TEM8 Functions As a Receptor for UPA and Mediates UPA-stimulated EGFR Phosphorylation

Overview

Journal Cell Commun Signal

Publisher Biomed Central

Specialties Biochemistry
Cell Biology

Date 2018 Sep 23

PMID 30241478

Citations 4

Authors

Lian-Cheng Zhang

Yong Shao

Li-Hua Gao

Jin Liu

Yong-Yi Xi

Yin Xu

ChuTse Wu

Wei Chen

Hui-Peng Chen

You-Liang Wang

Hai-Feng Duan

Xian-Wen Hu

Affiliations

Soon will be listed here.

Abstract

Background: TEM8 is a cell membrane protein predominantly expressed in tumor endothelium, which serves as a receptor for the protective antigen (PA) of anthrax toxin. However, the physiological ligands for TEM8 remain unknown.

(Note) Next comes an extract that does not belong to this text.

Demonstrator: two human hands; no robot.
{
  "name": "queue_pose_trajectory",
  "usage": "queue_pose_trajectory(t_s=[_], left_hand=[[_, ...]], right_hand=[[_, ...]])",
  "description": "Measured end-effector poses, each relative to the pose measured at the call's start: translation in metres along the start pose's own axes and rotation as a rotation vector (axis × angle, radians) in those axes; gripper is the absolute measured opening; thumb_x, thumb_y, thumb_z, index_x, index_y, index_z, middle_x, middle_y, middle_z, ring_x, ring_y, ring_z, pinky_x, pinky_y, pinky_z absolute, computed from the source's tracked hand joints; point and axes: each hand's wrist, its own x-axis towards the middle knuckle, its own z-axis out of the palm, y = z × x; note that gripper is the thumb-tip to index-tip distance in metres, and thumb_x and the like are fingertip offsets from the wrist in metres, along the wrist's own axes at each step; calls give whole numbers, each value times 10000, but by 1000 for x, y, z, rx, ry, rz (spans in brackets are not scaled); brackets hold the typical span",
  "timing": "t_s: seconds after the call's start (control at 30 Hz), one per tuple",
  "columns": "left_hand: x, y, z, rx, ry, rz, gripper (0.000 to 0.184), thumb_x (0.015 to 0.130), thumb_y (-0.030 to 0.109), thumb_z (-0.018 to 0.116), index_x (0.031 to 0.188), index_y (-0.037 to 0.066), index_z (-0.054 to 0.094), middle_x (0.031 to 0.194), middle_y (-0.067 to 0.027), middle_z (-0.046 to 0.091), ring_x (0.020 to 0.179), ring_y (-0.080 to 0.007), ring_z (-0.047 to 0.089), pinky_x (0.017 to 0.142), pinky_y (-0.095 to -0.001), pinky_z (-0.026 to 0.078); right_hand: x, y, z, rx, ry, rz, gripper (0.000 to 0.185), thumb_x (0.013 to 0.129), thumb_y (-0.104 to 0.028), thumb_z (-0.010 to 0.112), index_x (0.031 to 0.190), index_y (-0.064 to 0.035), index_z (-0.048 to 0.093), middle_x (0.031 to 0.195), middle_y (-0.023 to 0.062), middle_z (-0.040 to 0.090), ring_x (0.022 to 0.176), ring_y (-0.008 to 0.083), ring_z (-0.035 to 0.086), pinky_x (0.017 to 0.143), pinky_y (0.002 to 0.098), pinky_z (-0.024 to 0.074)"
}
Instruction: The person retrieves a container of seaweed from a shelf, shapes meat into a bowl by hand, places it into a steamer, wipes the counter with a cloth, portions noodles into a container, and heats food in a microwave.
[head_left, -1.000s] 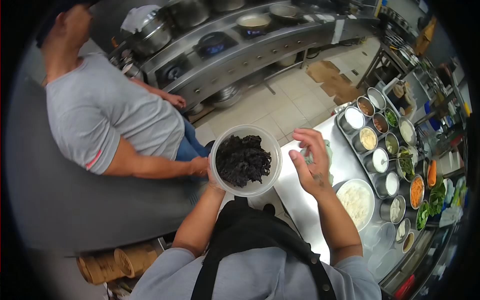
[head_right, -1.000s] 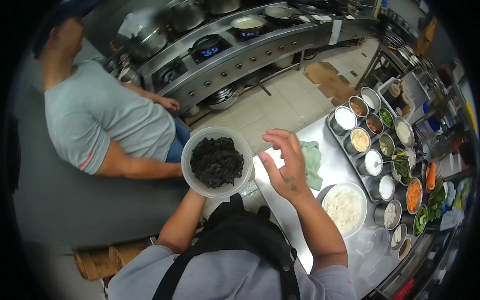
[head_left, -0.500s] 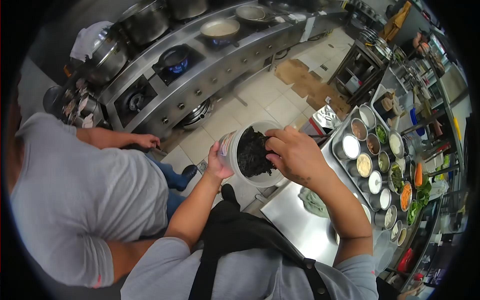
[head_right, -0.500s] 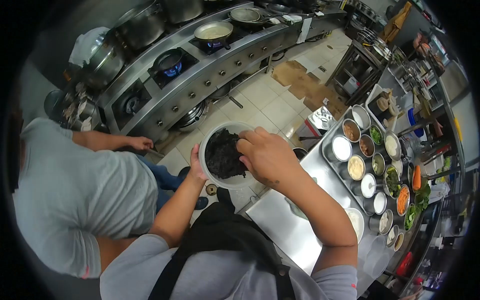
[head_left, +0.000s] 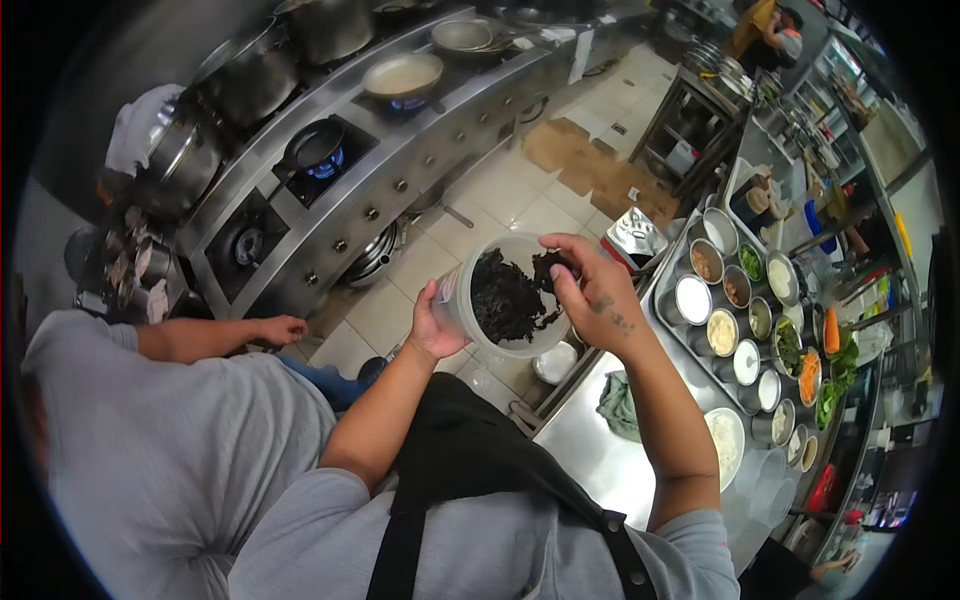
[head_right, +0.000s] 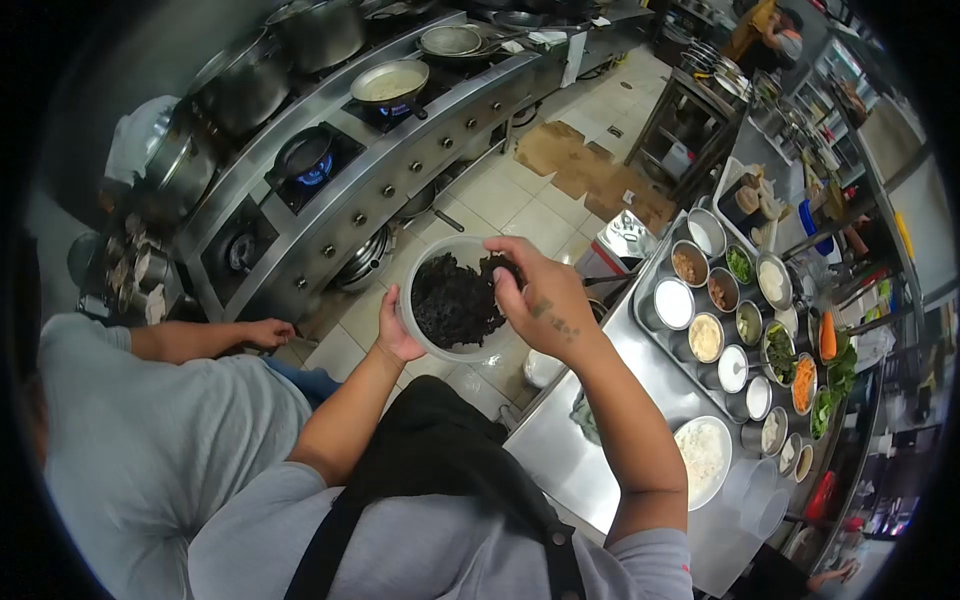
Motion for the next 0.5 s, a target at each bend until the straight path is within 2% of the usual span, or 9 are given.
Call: queue_pose_trajectory(t_s=[0.1,0.17,0.23,0.27,0.4,0.43,0.5], left_hand=[[14,3,8,41,-82,-22,891,796,679,537,1475,135,346,1482,-175,380,1364,-364,369,1115,-545,300],[30,6,-8,6,-104,-65,840,828,659,501,1466,130,362,1474,-178,390,1350,-367,387,1102,-548,321],[47,14,-30,-115,87,-140,768,877,613,444,1449,105,384,1455,-187,413,1322,-373,421,1087,-549,342],[56,19,-42,-161,95,-151,715,905,557,405,1432,74,400,1434,-192,438,1295,-380,448,1085,-547,346],[96,55,-83,-232,104,-182,708,895,525,390,1436,69,395,1437,-190,438,1303,-381,443,1092,-547,338],[103,68,-95,-257,46,-176,703,898,519,379,1441,72,390,1447,-191,426,1311,-382,435,1100,-545,329],[123,99,-119,-259,86,-199,733,883,543,401,1451,81,374,1459,-189,411,1316,-382,429,1104,-546,323]], right_hand=[[6,19,4,740,26,378,301,953,-104,493,1243,-27,518,953,91,694,755,95,636,599,217,470],[16,39,7,728,12,482,322,964,-136,472,1254,1,492,970,109,694,713,98,642,583,185,467],[28,59,20,1021,35,614,321,961,-164,473,1242,-11,504,980,129,693,690,125,660,572,196,478],[37,69,29,1084,53,666,329,957,-188,466,1223,1,508,979,160,686,675,166,678,543,215,496],[96,90,63,1312,129,848,347,947,-212,459,1186,33,513,966,211,665,654,211,684,470,264,511],[115,96,74,1375,171,897,355,937,-242,474,1173,17,533,935,208,658,611,201,663,439,263,497],[152,111,86,1621,104,893,380,930,-284,498,1174,5,532,907,187,647,598,191,647,406,264,444]])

Results: Here we identified uPA as an interacting partner of TEM8. Binding of uPA stimulated the phosphorylation of TEM8 and augmented phosphorylation of EGFR and ERK1/2. Finally, TEM8-Fc, a recombinant fusion protein comprising the extracellular domain of human TEM8 linked to the Fc portion of human IgG1, efficiently abrogated the interaction between uPA and TEM8, blocked uPA-induced migration of HepG2 cells in vitro and inhibited the growth and metastasis of human MCF-7 xenografts in vivo. uPA, TEM8 and EGFR overexpression and ERK1/2 phosphorylation were found co-located on frozen cancer tissue sections.

Conclusions: Taken together, our data provide evidence that TEM8 is a novel receptor for uPA, which may play a significant role in the regulation of tumor growth and metastasis.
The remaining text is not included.